SI have never been able to maintain a healthy, long term relationship. I always do something to sabatoge it. Luckily, I have done aalit of work in long term intense inpatient and outpatient therapy as I also have several mental health diagnosis. I was in REMT for awhile for severe childhood trauma, then I was in long term Psychotherapy, and now I get help from a social worker with DBT and CBT therapy. I am finally getting healthier, choosing healthier relationships, starting to live myself and am in 2 12 step anonymous support programs, one is Co-dependents Anonymous, the others is emotions Anonymous.
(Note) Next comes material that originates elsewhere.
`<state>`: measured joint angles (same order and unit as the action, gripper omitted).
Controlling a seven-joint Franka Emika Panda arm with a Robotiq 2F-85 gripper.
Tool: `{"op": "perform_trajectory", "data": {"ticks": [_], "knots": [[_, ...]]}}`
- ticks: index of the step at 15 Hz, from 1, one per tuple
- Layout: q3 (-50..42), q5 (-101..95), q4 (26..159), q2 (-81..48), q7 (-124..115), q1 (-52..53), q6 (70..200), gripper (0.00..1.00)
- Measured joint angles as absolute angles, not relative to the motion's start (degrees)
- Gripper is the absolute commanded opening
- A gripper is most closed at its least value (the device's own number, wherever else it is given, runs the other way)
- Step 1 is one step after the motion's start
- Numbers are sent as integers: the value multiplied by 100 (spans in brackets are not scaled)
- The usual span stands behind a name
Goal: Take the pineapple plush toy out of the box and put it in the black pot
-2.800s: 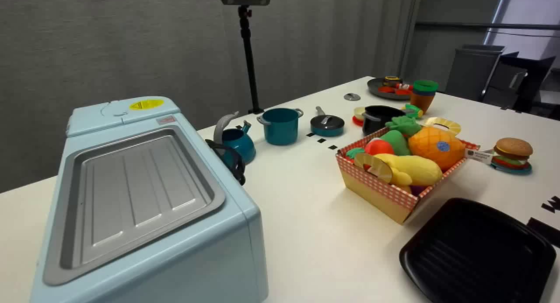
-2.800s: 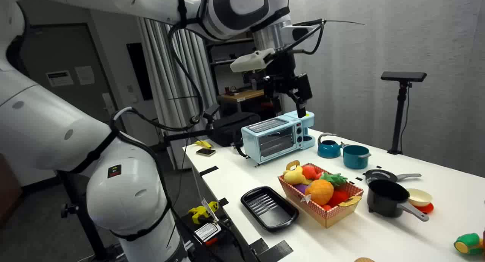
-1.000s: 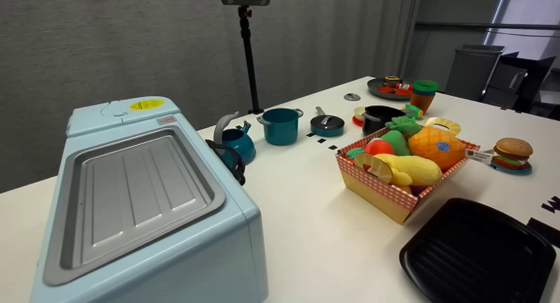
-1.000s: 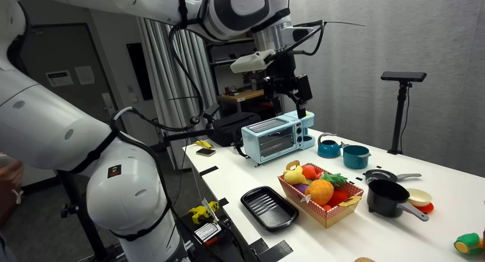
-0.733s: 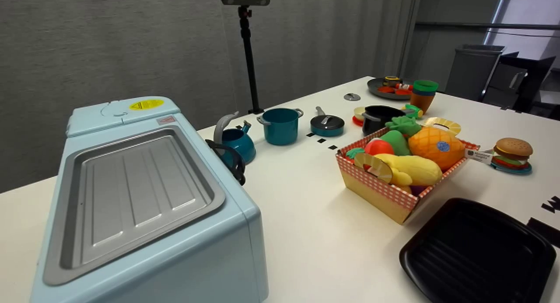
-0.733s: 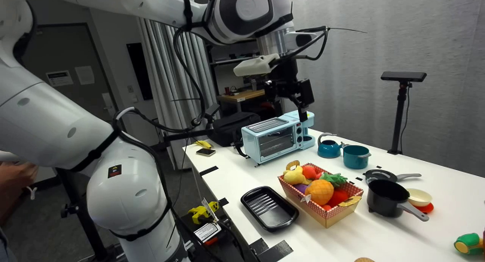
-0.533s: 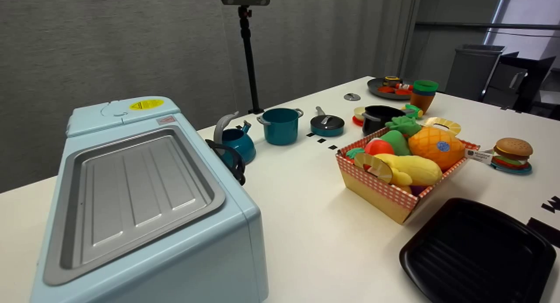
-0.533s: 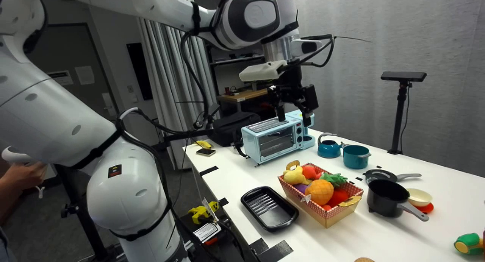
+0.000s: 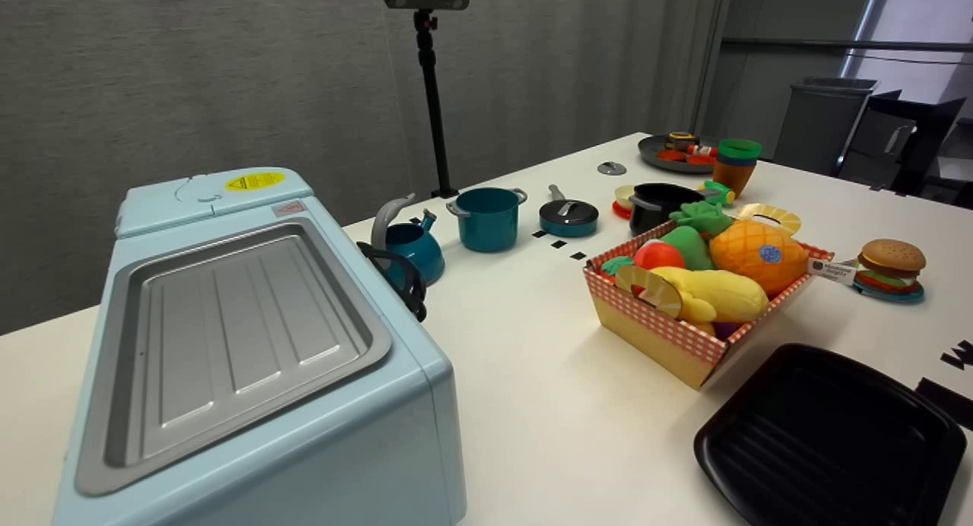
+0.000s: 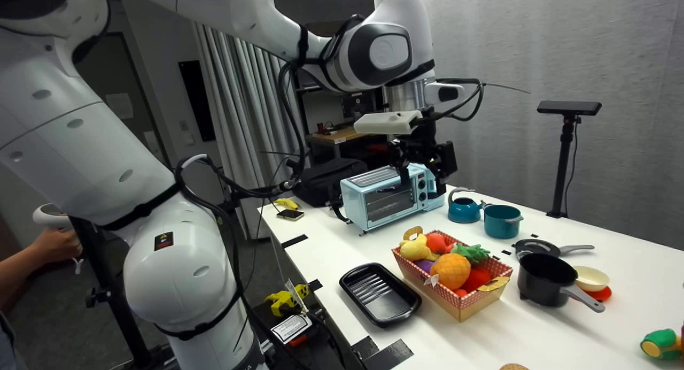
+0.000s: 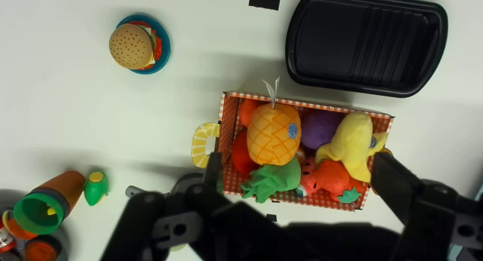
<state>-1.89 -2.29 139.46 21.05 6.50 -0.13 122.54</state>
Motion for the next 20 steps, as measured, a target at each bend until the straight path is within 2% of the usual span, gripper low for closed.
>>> {"op": "perform_trajectory", "data": {"ticks": [11, 20], "knots": [[56, -213, 13676, 1153, 429, 60, 12820, 100], [62, -217, 13642, 1111, 427, 60, 12827, 100]]}}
I have also read several books that I bought on Amazon dot com on sabatoging relationships and how to end the cycle, rejection and abandonment issues. Feel free to e-mail me and I can give you the name of the books. But in my case alot of my issues and neediness came from early childhood unresolved issues. Some people had a great childhood but just have insecurity, many people do in the beginning of relationships because they feel unsure and unsafe. They don’t know where they stand. I would have a talk with him to see what he is wanting such as a relationship, and where he sees you in his future. Keep us posted.